Exercise details: Without including the pictures, copy each line below exactly as it reads.

Collected data:
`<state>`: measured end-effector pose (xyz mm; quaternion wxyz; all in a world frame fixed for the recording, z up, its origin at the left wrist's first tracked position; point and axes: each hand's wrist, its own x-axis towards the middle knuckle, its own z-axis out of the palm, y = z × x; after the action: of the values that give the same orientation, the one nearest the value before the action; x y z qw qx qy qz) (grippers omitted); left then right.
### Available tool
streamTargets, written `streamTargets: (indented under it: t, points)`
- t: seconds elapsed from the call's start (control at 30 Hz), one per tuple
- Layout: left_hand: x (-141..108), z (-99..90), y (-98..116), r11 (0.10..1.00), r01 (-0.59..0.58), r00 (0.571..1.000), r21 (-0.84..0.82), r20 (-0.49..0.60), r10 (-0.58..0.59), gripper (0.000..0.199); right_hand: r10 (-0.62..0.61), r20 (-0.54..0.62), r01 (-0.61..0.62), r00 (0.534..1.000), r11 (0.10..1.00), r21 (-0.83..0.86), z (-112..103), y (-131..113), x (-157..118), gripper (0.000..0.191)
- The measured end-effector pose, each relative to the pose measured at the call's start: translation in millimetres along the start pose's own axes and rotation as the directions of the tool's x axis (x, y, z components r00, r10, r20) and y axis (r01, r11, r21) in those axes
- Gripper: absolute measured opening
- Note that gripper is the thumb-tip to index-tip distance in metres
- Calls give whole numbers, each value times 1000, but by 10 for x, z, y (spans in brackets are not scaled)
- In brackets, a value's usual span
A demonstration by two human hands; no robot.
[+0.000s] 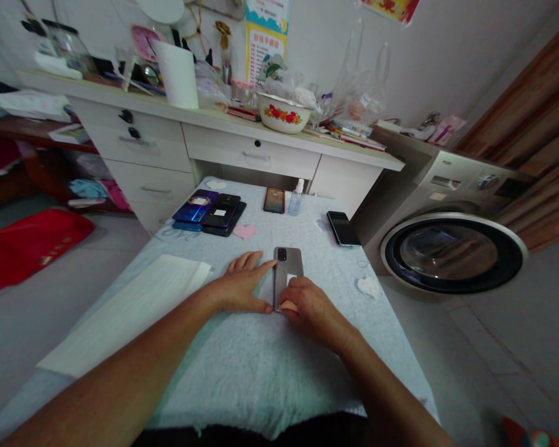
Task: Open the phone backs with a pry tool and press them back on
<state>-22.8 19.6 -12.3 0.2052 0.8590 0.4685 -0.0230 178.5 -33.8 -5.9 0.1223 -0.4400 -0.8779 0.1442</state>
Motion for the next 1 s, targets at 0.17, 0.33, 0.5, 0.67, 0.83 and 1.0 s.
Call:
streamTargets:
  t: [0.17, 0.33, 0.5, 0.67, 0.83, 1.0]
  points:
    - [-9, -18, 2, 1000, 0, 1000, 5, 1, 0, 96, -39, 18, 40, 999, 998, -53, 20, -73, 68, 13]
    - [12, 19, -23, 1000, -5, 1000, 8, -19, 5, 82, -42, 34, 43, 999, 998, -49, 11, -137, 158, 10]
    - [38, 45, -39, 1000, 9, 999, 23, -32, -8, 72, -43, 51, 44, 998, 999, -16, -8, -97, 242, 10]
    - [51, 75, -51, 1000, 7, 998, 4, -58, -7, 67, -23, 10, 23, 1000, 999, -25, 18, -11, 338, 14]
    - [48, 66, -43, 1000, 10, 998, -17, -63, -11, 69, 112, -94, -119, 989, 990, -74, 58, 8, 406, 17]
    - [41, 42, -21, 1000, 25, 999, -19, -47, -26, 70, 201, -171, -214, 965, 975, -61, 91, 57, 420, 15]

Answer to the exercise:
`<state>`: measured end-effector pose (xyz mm; quaternion wxyz; all in a world frame fixed for the recording, z up, its origin at the left wrist's first tracked position; point and axes: each hand's wrist, its own x-axis towards the middle knuckle, its own z-axis out of the palm, y = z × x; after the action: of the values that give the same orientation, the one nearest the value before the action; x y z qw qx qy qz) (grippers omitted); left then right.
### Available tool
streamTargets, written `streamTargets: (indented under it: t, points)`
- t: seconds elapsed from the call's start (control at 30 Hz), one per tuple
- Layout: left_hand: x (-141..108), z (-99..90), y (-98..116), r11 (0.10..1.00), r01 (-0.59..0.58), r00 (0.571..1.000), r21 (-0.84..0.82), r20 (-0.49..0.60), r10 (-0.58..0.59), gripper (0.000..0.199); right_hand: r10 (-0.62..0.61), r20 (-0.54..0.62), r01 (-0.61..0.62), r00 (0.534..1.000), r11 (0.10..1.00), r21 (-0.83..0.86), z (-112..103), y (-131..113), x (-157..118), gripper (0.000..0.191)
- The measured end-effector pose, each relative to the pose measured at the call's start: translation in millimetres along the start pose's own axes and rotation as the directions of the tool's x axis (x, y, z components r00, r10, r20) and y axis (r01, r11, r21) in those axes
- Gripper: absolute measured opening
- Note that gripper is the thumb-tip to index-tip distance in metres
- Calls give whole numbers, each value times 1000, but by 10 for x, z, y (spans in brackets are not scaled)
- In brackets, a value's usual span
A demonstration by two human hands; no robot.
[+0.000s] 
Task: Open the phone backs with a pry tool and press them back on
<state>-22.8 19.6 -12.3 0.2052 0.8590 0.4685 -0.0230 178.5 -33.8 -5.9 0.1223 -0.4400 -0.8779 0.1442</state>
Motion for the next 1 s, targets at 0.17, 0.33, 0.5, 0.67, 0.83 and 1.0 s.
Call:
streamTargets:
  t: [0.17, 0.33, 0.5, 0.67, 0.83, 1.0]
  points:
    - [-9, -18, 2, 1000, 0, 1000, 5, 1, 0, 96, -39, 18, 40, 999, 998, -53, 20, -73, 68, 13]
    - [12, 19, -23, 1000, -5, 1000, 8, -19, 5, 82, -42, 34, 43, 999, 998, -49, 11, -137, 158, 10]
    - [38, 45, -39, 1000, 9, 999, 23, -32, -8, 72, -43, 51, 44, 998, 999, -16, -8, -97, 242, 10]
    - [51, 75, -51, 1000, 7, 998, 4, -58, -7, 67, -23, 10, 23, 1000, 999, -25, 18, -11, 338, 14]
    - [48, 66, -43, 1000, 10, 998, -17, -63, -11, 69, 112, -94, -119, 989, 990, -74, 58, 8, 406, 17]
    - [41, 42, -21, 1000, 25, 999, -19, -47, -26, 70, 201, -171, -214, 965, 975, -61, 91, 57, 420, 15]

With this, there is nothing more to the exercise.